** Instructions to follow **
Search the data below for the string "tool" and copy all lines where it shows up.

** Source data **

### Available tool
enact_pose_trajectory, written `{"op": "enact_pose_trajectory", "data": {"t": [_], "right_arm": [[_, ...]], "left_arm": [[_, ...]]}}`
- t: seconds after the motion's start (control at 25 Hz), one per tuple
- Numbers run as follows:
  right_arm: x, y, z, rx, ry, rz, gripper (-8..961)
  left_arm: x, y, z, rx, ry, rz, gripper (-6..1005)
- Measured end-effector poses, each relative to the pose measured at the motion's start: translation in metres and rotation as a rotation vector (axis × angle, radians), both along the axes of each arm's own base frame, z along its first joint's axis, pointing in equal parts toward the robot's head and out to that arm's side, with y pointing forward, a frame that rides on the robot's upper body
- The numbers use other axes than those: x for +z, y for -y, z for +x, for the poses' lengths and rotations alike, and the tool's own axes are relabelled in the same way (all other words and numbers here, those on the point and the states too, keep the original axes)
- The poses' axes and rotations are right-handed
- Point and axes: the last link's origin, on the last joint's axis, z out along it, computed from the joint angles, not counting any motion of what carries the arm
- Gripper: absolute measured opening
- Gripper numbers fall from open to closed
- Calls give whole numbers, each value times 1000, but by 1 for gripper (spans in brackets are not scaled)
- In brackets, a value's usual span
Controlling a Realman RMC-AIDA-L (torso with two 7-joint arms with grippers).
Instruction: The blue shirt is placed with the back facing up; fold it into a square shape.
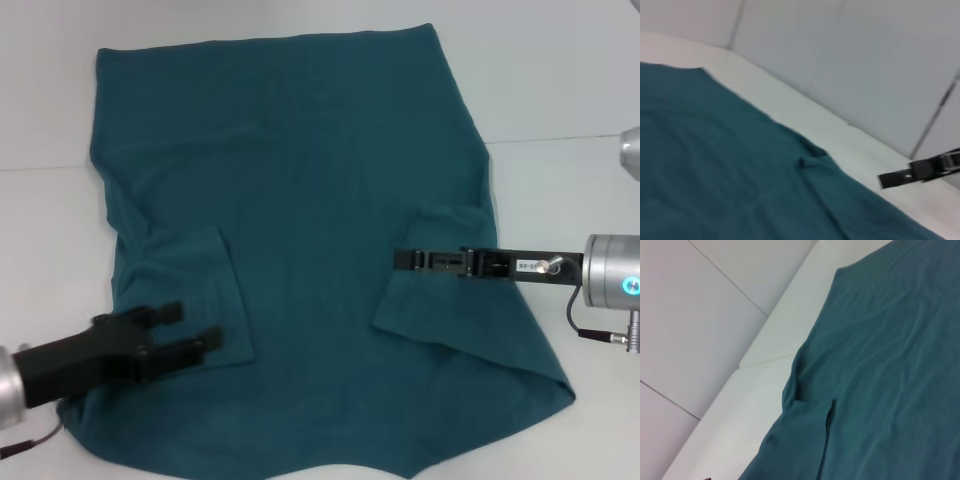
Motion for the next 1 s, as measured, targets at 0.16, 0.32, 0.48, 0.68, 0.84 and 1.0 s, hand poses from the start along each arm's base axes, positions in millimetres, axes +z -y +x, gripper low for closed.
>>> {"op": "enact_pose_trajectory", "data": {"t": [0.16,0.32,0.48,0.68,0.84,1.0], "right_arm": [[3,1,2,6,-12,13,925],[6,1,2,3,-24,22,942],[8,2,1,9,-31,18,940],[9,1,0,18,-31,18,933],[9,1,-3,26,-33,16,913],[11,-1,-3,22,-36,18,892]], "left_arm": [[19,7,-17,108,-2,29,848],[35,12,-34,222,-5,42,847],[44,17,-48,314,-21,27,847],[48,24,-60,373,-53,11,847],[49,27,-66,401,-73,1,847],[48,29,-68,408,-88,-10,847]]}}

** Expected output **
### Available tool
- The numbers use other axes than those: x for +z, y for -y, z for +x, for the poses' lengths and rotations alike, and the tool's own axes are relabelled in the same way (all other words and numbers here, those on the point and the states too, keep the original axes)

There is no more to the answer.